続けて「生産/販売1000万台は十角形になる」と説明した同氏は、「十角形には35本の対角線がある。1本変更すると他も全て変更になる。トヨタは組織の機能の強さで成長してきたが、機能間の調整が増える中で、意思決定の実行やスピードが遅くなったのを実感した」と語る。
カンパニー制によって内部調整を減らすことで、責任ある立場のリーダーが現場に近いところで物事を決められるようにし、“もっといいクルマづくり”を推し進めるきっかけにしていく。
2016年3月期決算は売上高は前期比4.3%増の28兆4031億円、営業利益は同3.8%増の2兆8539億円、当期純利益は同6.4%増の2兆3126億円で、4期連続の増収増益だった。連結販売台数は、北米市場でSUVが好調だったものの新興国市場が低迷し、前期比29万1000台減の868万1000台。グループ全体でも、前期比7万4000台減の1009万4000台となった。
2017年3月期の業績見通しは、5期ぶりの減収減益を見込んでいる。売上高は前期比6.7%減の26兆5000億円、営業利益は同40.4%減の1兆7000億円、当期純利益は同35.1%減の1兆5000億円となる見通しだ。熊本地震による工場稼働停止の影響は織り込んでいない。減益の予測は為替差損によるもので、改善の積み上げによって為替影響を吸収していくのが課題となる。
一方、販売台数は21万9000台増の890万台を見込んでいる。このうち、日本市場での販売は18万1000台増の224万台を目標とする。
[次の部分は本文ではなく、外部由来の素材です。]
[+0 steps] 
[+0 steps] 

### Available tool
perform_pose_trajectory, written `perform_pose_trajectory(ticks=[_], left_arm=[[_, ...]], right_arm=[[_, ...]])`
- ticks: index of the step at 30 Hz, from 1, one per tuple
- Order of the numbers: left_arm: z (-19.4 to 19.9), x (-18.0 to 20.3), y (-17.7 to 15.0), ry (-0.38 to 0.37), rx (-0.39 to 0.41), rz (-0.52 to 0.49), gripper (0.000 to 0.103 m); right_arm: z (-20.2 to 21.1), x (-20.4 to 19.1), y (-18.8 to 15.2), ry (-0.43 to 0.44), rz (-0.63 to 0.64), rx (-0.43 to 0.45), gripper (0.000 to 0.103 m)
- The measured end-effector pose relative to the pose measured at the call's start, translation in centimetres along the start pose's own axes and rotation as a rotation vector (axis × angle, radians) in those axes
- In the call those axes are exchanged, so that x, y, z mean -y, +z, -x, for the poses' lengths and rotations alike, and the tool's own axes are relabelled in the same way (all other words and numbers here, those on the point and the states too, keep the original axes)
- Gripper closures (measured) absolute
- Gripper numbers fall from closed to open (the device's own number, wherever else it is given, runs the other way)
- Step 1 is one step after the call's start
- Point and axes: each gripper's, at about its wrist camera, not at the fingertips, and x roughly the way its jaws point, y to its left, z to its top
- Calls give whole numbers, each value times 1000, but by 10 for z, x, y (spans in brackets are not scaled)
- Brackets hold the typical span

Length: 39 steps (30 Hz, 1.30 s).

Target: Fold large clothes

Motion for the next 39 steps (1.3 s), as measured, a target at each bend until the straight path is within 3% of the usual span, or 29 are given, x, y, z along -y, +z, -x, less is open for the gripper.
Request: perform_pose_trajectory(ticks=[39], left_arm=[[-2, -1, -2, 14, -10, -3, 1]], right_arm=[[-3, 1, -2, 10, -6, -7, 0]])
「プリウス」や「パッソ」といった新モデルのほか、投入予定の新型クロスオーバーSUV「C-HR」が販売をけん引するとしている。
豊田氏は「ここ数年の決算は、為替の追い風による参考記録だった。この風がやんで、等身大の姿が見えてきた。真の実力を追求し、意思を持って、継続できるかどうか、覚悟が本物かどうか試される1年になる」と2017年3月期の意気込みを述べた。